What you should do: Copy out each line of the data that contains "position".

Dataset section:
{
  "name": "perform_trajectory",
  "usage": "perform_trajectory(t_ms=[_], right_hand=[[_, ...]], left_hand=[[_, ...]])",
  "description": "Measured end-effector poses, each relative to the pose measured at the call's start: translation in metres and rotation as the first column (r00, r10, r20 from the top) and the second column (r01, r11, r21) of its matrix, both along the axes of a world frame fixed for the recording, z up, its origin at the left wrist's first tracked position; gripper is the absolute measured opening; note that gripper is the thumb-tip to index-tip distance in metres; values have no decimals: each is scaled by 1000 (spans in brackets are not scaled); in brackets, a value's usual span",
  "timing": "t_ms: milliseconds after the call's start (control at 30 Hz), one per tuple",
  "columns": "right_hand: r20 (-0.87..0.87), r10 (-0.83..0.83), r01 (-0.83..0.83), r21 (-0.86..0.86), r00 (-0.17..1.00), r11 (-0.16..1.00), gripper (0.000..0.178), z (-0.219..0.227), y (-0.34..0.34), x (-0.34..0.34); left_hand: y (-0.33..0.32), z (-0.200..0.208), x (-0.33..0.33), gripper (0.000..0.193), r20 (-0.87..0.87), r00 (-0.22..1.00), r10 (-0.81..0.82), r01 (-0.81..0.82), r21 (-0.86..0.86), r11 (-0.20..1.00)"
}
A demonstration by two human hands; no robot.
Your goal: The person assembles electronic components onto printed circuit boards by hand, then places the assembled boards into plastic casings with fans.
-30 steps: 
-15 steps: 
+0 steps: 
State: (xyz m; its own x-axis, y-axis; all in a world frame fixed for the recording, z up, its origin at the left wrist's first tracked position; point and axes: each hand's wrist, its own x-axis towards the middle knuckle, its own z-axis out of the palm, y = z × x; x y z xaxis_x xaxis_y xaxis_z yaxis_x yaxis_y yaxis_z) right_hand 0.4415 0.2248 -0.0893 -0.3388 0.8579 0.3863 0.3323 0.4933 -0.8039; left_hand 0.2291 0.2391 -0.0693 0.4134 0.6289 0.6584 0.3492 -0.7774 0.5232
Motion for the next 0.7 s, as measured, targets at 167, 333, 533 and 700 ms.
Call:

Response:
  "description": "Measured end-effector poses, each relative to the pose measured at the call's start: translation in metres and rotation as the first column (r00, r10, r20 from the top) and the second column (r01, r11, r21) of its matrix, both along the axes of a world frame fixed for the recording, z up, its origin at the left wrist's first tracked position; gripper is the absolute measured opening; note that gripper is the thumb-tip to index-tip distance in metres; values have no decimals: each is scaled by 1000 (spans in brackets are not scaled); in brackets, a value's usual span",
State: (xyz m; its own x-axis, y-axis; all in a world frame fixed for the recording, z up, its origin at the left wrist's first tracked position; point and axes: each hand's wrist, its own x-axis towards the middle knuckle, its own z-axis out of the palm, y = z × x; x y z xaxis_x xaxis_y xaxis_z yaxis_x yaxis_y yaxis_z) right_hand 0.4415 0.2248 -0.0893 -0.3388 0.8579 0.3863 0.3323 0.4933 -0.8039; left_hand 0.2291 0.2391 -0.0693 0.4134 0.6289 0.6584 0.3492 -0.7774 0.5232

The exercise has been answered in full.